> [WHAT NEEDS TO BE DONE]: Please copy out every line in the records below that includes the word "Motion".

> [RECORD EXTRACTS]:
Content starts

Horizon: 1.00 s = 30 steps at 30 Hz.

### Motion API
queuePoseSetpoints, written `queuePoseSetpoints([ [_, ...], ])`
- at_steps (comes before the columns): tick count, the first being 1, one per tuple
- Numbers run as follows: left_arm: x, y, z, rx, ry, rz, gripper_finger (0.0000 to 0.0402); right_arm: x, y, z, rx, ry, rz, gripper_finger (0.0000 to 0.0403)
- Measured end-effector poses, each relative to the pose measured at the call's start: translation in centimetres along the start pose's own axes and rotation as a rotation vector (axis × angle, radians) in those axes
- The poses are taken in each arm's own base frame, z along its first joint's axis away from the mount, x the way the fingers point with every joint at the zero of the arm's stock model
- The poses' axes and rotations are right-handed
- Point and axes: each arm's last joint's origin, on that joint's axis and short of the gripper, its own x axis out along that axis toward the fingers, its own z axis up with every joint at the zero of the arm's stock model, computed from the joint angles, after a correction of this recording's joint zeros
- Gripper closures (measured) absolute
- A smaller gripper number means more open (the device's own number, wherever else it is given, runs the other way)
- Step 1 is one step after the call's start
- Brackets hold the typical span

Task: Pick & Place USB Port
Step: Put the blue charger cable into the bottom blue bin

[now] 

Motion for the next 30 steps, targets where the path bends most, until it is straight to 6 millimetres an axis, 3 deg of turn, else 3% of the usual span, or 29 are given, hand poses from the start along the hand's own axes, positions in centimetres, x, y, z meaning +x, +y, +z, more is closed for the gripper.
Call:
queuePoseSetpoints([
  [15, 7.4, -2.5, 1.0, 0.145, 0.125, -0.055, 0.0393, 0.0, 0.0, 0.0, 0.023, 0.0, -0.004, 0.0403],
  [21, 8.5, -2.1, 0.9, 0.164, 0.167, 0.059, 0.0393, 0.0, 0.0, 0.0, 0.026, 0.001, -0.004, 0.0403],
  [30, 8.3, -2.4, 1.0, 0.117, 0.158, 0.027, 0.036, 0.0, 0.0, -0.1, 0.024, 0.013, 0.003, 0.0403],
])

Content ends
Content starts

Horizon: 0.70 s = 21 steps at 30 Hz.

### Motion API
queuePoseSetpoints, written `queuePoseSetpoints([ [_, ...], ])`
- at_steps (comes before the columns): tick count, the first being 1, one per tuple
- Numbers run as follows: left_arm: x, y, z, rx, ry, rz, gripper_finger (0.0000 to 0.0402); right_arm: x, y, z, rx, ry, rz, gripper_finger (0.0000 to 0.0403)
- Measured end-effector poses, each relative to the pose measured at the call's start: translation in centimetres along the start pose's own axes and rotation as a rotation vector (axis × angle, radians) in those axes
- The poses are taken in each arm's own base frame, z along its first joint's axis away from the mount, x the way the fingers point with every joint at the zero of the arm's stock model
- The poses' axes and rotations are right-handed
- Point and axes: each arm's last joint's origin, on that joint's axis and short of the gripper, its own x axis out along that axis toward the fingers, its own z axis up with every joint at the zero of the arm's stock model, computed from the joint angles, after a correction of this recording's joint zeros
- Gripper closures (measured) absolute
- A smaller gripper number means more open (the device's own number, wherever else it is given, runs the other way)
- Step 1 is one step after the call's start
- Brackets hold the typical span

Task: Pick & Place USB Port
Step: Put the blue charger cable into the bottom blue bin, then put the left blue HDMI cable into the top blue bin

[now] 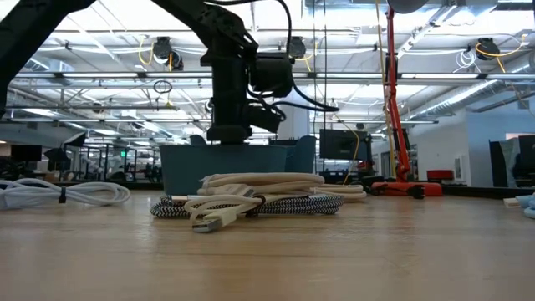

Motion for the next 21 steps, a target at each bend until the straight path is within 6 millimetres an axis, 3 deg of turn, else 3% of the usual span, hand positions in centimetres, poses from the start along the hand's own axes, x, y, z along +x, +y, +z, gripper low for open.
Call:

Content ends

> [ANSWER FOR THE TASK]:
### Motion API
Motion for the next 30 steps, targets where the path bends most, until it is straight to 6 millimetres an axis, 3 deg of turn, else 3% of the usual span, or 29 are given, hand poses from the start along the hand's own axes, positions in centimetres, x, y, z meaning +x, +y, +z, more is closed for the gripper.
### Motion API
Motion for the next 21 steps, a target at each bend until the straight path is within 6 millimetres an axis, 3 deg of turn, else 3% of the usual span, hand positions in centimetres, poses from the start along the hand's own axes, x, y, z along +x, +y, +z, gripper low for open.

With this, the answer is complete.